AIM OF THE EXERCISE — Return all of the data exactly, omitting any images.

--------

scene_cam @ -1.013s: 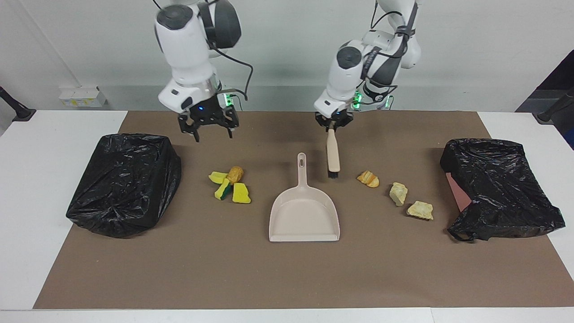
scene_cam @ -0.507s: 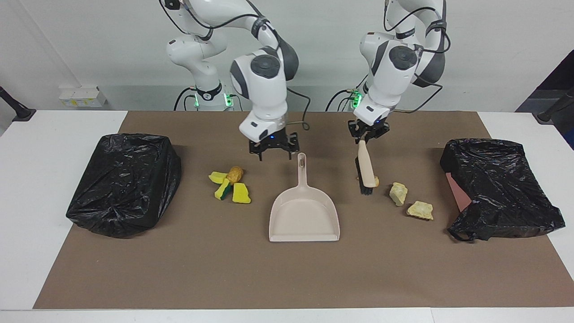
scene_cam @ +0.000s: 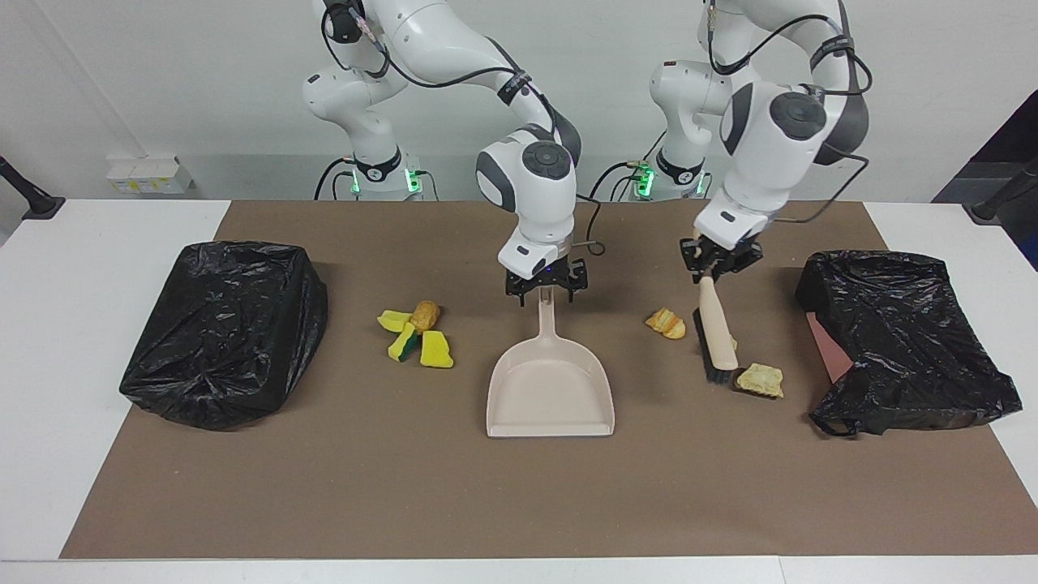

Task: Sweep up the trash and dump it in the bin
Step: 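Lift the brush with the left gripper while the right gripper grasps the dustpan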

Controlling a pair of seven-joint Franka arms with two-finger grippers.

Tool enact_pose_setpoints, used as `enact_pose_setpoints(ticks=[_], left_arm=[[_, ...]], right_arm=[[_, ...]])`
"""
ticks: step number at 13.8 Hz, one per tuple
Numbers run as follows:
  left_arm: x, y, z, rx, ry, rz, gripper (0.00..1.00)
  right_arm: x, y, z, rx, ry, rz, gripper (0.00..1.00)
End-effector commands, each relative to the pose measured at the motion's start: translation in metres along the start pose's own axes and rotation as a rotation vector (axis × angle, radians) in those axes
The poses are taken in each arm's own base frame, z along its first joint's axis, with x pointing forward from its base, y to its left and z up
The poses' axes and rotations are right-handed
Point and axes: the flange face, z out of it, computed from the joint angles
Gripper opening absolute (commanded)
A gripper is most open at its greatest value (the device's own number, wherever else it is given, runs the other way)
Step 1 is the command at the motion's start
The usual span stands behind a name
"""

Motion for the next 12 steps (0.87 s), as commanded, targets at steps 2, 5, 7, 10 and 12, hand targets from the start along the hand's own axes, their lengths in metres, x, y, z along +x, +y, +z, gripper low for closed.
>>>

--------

THE COMPLETED TASK —
scene_cam @ -1.013s: 
scene_cam @ -0.507s: 
scene_cam @ +0.000s: 

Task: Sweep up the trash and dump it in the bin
Step: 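Lift the brush with the left gripper while the right gripper grasps the dustpan
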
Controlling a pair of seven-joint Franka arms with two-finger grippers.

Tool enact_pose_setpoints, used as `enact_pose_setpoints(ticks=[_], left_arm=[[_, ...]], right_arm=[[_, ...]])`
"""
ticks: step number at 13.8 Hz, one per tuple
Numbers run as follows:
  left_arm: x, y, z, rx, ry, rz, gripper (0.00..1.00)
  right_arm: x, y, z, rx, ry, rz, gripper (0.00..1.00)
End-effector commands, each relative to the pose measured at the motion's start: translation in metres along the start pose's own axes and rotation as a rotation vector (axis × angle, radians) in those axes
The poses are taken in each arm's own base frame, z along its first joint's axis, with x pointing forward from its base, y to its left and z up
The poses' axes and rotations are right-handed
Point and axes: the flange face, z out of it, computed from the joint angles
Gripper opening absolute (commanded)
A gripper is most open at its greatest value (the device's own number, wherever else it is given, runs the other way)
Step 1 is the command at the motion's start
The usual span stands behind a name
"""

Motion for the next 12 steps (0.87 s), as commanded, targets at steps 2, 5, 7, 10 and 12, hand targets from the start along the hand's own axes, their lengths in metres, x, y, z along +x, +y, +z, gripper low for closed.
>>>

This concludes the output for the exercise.